Over the past decade, the intricacies of sports-related concussions among female athletes have become readily apparent. Traditional clinical methods for diagnosing concussions suffer limitations when applied to female athletes, often failing to capture subtle changes in brain structure and function. Advanced neuroinformatics techniques and machine learning models have become invaluable assets in this endeavor. While these technologies have been extensively employed in understanding concussion in male athletes, there remains a significant gap in our comprehension of their effectiveness for female athletes. With its remarkable data analysis capacity, machine learning offers a promising avenue to bridge this deficit. By harnessing the power of machine learning, researchers can link observed phenotypic neuroimaging data to sex-specific biological mechanisms, unraveling the mysteries of concussions in female athletes. Furthermore, embedding methods within machine learning enable examining brain architecture and its alterations beyond the conventional anatomical reference frame.
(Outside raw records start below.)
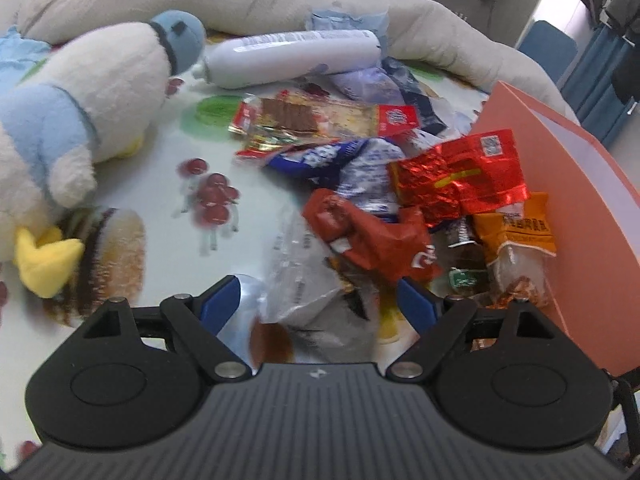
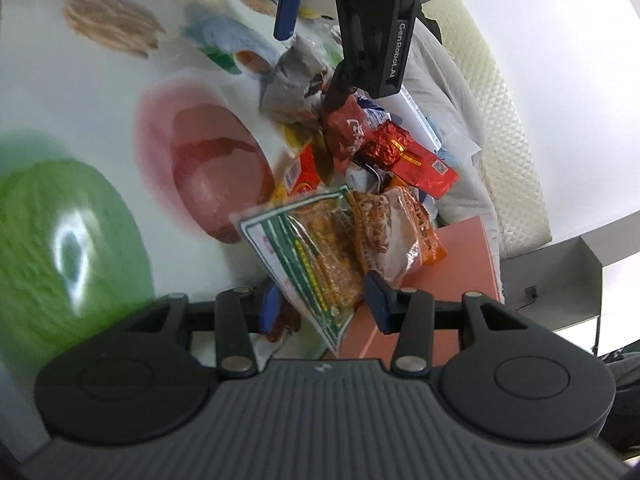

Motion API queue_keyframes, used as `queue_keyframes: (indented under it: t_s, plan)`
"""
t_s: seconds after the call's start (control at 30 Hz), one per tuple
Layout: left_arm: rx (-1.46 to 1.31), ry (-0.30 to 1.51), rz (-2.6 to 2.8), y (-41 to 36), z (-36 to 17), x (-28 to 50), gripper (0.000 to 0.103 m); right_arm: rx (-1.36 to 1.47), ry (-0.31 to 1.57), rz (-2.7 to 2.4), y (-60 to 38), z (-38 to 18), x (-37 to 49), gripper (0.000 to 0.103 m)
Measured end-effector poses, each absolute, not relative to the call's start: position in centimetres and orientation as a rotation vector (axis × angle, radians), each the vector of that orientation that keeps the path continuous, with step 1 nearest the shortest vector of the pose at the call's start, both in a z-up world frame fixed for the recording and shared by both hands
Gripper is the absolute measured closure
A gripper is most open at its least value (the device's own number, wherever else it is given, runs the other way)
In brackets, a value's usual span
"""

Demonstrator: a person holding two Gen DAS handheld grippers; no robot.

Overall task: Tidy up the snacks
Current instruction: 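Grasp the clear plastic bag with the left tool while the right tool grasps the green pickle pack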

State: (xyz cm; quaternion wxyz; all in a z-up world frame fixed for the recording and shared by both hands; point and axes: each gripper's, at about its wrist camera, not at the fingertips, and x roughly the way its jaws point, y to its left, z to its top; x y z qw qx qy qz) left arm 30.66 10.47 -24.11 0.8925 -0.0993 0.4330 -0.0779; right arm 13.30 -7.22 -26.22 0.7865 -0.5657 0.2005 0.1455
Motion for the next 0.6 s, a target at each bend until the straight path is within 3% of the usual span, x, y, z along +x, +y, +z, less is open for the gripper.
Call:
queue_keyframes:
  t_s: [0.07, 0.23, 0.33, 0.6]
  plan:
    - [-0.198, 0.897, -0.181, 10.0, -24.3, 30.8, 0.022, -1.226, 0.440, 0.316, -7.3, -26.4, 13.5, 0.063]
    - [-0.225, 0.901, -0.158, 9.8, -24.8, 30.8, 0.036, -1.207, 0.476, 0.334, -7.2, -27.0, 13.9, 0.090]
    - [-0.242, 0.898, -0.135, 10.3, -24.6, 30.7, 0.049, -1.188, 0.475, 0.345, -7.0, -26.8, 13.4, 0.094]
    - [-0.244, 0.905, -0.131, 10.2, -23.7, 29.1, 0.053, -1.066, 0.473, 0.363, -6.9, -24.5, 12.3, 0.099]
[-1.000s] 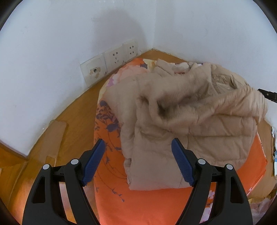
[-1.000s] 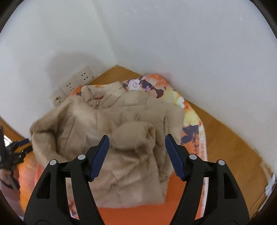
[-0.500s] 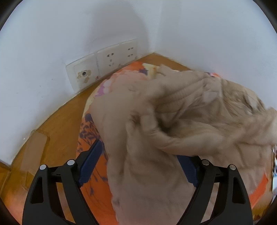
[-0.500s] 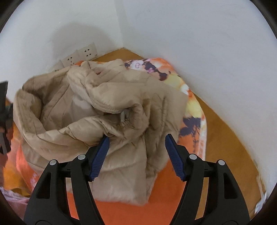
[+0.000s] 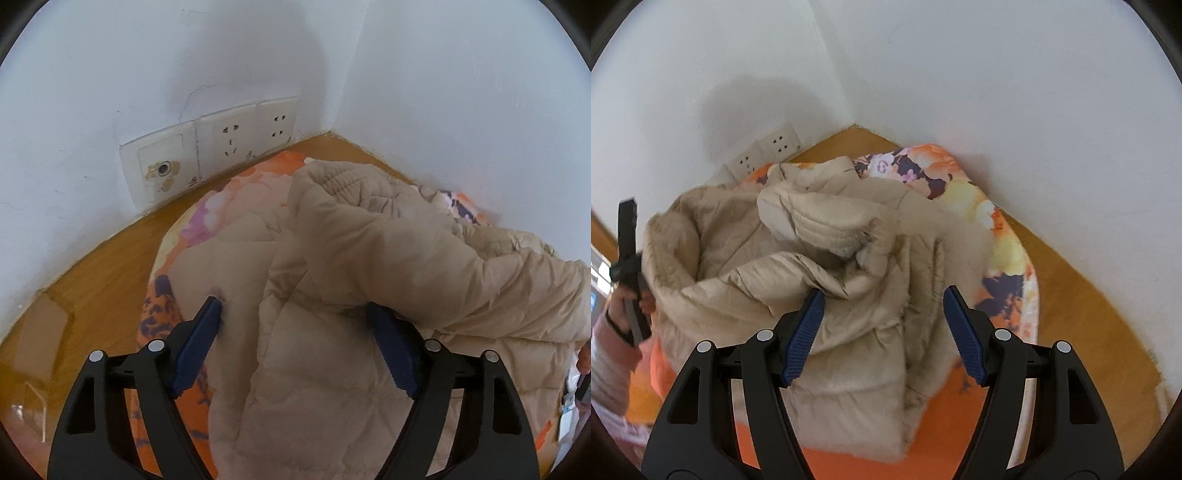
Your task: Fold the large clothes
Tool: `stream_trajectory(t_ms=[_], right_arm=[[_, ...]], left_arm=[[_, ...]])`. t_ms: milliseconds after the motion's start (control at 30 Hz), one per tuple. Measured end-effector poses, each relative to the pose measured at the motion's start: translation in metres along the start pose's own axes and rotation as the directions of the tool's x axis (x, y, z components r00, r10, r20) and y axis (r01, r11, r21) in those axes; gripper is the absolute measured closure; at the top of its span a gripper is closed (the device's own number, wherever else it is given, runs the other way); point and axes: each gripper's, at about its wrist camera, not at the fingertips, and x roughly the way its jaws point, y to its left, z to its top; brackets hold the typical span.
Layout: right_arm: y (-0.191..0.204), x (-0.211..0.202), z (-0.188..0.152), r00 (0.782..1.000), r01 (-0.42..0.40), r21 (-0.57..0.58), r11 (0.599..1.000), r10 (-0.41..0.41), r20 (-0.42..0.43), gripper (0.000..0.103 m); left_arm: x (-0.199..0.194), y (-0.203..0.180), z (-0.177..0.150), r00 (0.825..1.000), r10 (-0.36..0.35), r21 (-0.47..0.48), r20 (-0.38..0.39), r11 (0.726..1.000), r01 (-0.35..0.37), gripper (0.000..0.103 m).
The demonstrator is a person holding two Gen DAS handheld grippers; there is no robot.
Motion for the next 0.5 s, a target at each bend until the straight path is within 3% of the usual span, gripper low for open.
stream_trajectory(t_ms=[67, 133, 233, 367, 500], right_arm=[[-0.007, -0.007, -0.005, 1.0, -0.011, 0.018, 1.0, 0.011, 0.003, 0.036], [-0.012, -0.011, -0.009, 1.0, -0.02, 0.028, 0.999, 0.02, 0.006, 0.036], [-0.005, -0.007, -0.014, 1.0, -0.008, -0.021, 1.0, 0.008, -0.017, 0.036], [0.018, 0.014, -0.019, 0.998, -0.004, -0.115, 0.993, -0.002, -0.055, 0.036], [0.023, 0.035, -0.012, 0.998, -0.056, -0.052, 0.997, 0.053, -0.043, 0.036]], left_arm=[[0.002, -0.001, 0.001, 1.0, -0.02, -0.008, 0.003, 1.0, 0.02, 0.037], [0.008, 0.0, 0.002, 1.0, -0.03, -0.015, -0.006, 0.999, 0.03, 0.052], [0.012, 0.001, 0.002, 0.999, -0.043, -0.041, -0.014, 0.998, 0.043, 0.063], [0.012, 0.003, 0.002, 0.998, -0.056, -0.063, -0.014, 0.997, 0.055, 0.064], [0.011, 0.002, 0.001, 0.999, -0.044, -0.079, -0.008, 0.996, 0.043, 0.056]])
In turn, allows researchers to gain deeper insights into the dynamics of concussions, treatment responses, and recovery processes. This paper endeavors to address the crucial issue of sex differences in multimodal neuroimaging experimental design and machine learning approaches within female athlete populations, ultimately ensuring that they receive the tailored care they require when facing the challenges of concussions. Through better data integration, feature identification, knowledge representation, validation, etc., neuroinformaticists, are ideally suited to bring clarity, context, and explainabilty to the study of sports-related head injuries in males and in females, and helping to define recovery.

查看原文
分享 分享
微信好友 朋友圈 QQ好友 复制链接
本刊更多论文
评估女运动员的运动性脑震荡:神经信息学的作用?
在过去的十年中,女性运动员中与运动相关的脑震荡的复杂性已变得显而易见。传统的脑震荡临床诊断方法在应用于女运动员时存在局限性,往往无法捕捉到大脑结构和功能的细微变化。先进的神经信息学技术和机器学习模型已成为这方面的宝贵财富。虽然这些技术已被广泛应用于了解男性运动员的脑震荡情况,但我们对其对女性运动员的有效性的理解仍有很大差距。凭借出色的数据分析能力,机器学习为弥补这一不足提供了一条大有可为的途径。通过利用机器学习的强大功能,研究人员可以将观察到的表型神经影像数据与性别特异性生物机制联系起来,从而揭开女运动员脑震荡的神秘面纱。此外,在机器学习中嵌入方法,可以超越传统的解剖参考框架,检查大脑结构及其变化。反过来,研究人员也能更深入地了解脑震荡的动态变化、治疗反应和恢复过程。本文致力于解决多模态神经成像实验设计和机器学习方法在女性运动员群体中的性别差异这一关键问题,最终确保她们在面对脑震荡挑战时获得所需的定制护理。通过更好的数据整合、特征识别、知识表示、验证等,神经信息学家非常适合为男性和女性运动相关头部损伤的研究带来清晰度、背景和可解释性,并帮助确定康复。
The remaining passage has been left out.